Behavioral Euthanasia & Losing Jack
My first pet, straight out of college in a new city and in the first apartment my husband (then boyfriend) and I would share, was a tiny hellion of a black kitten named Jack.
Then as Jack was getting comfortable and the novelty of the house had started wearing off, he lunged at my sister, a person he generally tolerated, who was just sitting on the couch and being quiet. If I hadn’t seen it coming and blocked his leap with a blanket, I don’t know what his plan was. I was sure he would have hurt her. He was also starting to fixate on his brother Beans, stalking him around the house. He’d stalk ME around the house, especially at night, a blur of shadowy fur launching himself at my legs as I walk down the hallway to bed.
It was late April 2023 when the proverbial last straw happened. Jack was stalking Beans across the dining room table, biting him hard enough to pull fur, ignoring the signs that Bean was politely giving that he wanted no part of this. I was working on my laptop at the table, looked up, sighed at the now-familiar scene, and put my hand out to distract Jack and break up his concentration while I planned to grab him a toy - which is honestly not recommended, you never want to break up tense cats with your hands. But I wasn’t thinking, wasn’t reading the vibe properly. He usually listened to a quick visual redirection. This time, he redirected on my hand, grabbed it in his paws, and bit down on my arm. I reacted in a panic, pushing him off me, and he jumped down onto the ground, turned, hissed, and lunged at my leg. I grabbed a pillow from a few inches away and put it between us, expecting him to recover from his own surprise and walk away or simply sit and give me a disgruntled look. Instead, he hissed and lunged at my legs again.
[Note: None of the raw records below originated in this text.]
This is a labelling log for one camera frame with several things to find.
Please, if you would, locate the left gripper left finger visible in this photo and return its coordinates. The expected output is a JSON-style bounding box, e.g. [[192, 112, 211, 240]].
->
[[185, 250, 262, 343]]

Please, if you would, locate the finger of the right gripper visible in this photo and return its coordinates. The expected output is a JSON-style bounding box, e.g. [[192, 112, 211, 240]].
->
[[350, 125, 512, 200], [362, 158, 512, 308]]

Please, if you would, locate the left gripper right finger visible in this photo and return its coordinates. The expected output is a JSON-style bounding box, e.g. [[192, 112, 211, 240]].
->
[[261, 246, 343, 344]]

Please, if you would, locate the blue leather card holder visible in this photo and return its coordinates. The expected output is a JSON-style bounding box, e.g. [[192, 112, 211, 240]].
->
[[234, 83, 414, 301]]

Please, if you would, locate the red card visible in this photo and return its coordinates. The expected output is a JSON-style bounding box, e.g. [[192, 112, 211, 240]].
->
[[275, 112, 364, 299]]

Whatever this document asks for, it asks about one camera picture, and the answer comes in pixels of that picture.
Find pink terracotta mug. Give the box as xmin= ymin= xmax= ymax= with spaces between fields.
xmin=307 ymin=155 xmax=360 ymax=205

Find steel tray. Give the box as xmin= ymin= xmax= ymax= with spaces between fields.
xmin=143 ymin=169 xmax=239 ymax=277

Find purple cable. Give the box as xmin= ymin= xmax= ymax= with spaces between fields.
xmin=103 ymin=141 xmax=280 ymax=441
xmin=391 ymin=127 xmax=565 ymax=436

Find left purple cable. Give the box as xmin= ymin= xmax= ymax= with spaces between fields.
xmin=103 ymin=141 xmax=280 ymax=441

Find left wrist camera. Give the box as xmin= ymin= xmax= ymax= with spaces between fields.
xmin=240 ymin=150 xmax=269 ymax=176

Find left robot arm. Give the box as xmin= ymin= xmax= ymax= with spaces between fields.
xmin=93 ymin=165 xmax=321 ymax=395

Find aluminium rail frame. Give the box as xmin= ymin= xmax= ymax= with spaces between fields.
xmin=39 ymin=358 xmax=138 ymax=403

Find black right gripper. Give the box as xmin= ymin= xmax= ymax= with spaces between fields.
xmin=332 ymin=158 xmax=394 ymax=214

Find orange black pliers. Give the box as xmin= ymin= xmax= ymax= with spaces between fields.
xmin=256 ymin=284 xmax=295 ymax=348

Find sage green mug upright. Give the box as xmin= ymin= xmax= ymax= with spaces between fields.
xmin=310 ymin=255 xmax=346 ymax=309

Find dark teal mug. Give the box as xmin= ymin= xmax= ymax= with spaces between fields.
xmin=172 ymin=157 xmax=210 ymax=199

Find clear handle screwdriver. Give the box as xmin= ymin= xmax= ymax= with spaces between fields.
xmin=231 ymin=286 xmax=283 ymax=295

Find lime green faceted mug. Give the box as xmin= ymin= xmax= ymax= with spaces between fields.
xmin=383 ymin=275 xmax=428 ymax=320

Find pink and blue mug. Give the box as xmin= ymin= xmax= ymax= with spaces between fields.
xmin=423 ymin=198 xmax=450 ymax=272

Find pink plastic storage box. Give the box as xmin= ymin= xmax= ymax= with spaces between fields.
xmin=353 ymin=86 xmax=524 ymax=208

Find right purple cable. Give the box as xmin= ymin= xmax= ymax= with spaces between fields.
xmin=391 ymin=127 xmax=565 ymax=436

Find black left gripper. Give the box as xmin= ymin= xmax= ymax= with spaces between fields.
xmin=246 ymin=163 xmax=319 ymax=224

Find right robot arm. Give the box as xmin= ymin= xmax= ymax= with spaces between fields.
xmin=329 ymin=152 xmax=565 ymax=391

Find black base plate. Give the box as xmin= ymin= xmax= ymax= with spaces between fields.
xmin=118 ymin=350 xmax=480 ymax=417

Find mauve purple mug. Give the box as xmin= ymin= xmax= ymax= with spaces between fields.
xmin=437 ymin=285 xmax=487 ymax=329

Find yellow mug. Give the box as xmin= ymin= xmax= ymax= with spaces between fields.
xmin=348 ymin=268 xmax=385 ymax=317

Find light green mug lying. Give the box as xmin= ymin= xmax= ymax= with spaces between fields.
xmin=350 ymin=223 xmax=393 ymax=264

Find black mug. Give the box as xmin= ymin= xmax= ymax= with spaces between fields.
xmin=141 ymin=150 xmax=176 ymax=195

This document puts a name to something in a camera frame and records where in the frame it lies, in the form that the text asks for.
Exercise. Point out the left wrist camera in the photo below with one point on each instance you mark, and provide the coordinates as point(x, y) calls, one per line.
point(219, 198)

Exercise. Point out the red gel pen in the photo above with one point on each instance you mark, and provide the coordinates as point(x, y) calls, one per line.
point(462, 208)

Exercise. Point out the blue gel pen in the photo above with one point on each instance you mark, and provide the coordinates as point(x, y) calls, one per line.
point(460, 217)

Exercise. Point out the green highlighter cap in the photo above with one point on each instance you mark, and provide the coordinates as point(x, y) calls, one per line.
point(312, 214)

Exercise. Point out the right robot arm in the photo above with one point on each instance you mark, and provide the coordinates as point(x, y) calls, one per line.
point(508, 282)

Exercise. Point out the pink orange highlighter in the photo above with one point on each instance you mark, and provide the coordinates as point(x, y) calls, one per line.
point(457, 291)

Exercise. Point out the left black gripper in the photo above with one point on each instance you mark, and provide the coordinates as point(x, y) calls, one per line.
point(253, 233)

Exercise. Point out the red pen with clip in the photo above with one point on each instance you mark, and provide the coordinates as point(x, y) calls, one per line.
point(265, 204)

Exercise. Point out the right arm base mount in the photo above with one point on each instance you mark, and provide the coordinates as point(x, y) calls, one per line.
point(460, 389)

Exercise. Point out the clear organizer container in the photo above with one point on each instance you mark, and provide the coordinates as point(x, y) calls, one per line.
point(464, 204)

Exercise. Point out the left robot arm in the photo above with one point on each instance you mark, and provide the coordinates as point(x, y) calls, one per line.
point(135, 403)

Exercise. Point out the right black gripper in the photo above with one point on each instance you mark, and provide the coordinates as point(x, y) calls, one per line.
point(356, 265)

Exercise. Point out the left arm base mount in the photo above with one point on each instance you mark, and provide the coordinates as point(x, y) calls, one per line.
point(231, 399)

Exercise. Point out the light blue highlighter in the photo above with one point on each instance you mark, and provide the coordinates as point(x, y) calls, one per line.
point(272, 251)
I yelled out for my husband, who was able to pick Jack up and place him in another room (Jack NEVER bit my husband, his absolute favorite person in the world). I burst into tears. I had never seen Jack quite like that, and it left me feeling deeply shaken.
That night he was back to himself, more or less. I could hold his paw as he slept peacefully on the couch next to me, his face cuddled against my leg. My heart felt shattered. Here was this cat who had such a personality, such a sweetness and cleverness to him, and I knew it was only a matter of time before he seriously hurt someone, not just a minor scrape or scratch. His low threshold for stress was making him dangerous, and making his body, still young at just under six years old, deeply and chronically ill.
I called our incredible vet at Connecticut Feline Medicine and Surgery. They were able to get us in for a euthanasia appointment that day. They had discussed Jack’s behavior and history with us in detail before. They knew this may be on the horizon, and accepted our choice with compassion and sensitivity. We gave him a day of rolling around in the sunshine and moss of our backyard before bringing him in.
I won’t go into the details of the day of the appointment. The vet handled everything with so much care. It was still the most haunting, miserable, horrific day of my life. I was a husk of a person for months. It devastates me and sends me into a panic to think about a year later. I know I’m lucky - the absolute worst day of life was the day my cat died. Could certainly be worse. But it wasn’t just “my cat died”. I had to make the active choice to let him go. I had to drive him there, sign the papers, pick out his urn, ask for a paw print. I felt like I failed this innocent creature who relied on me for survival, who I “should have” done better for. I felt like I killed him. Against all reason, I felt like there must have been something more I could have done, even though as his vet said, “He’s been suffering and been in a lot of pain for a long time.”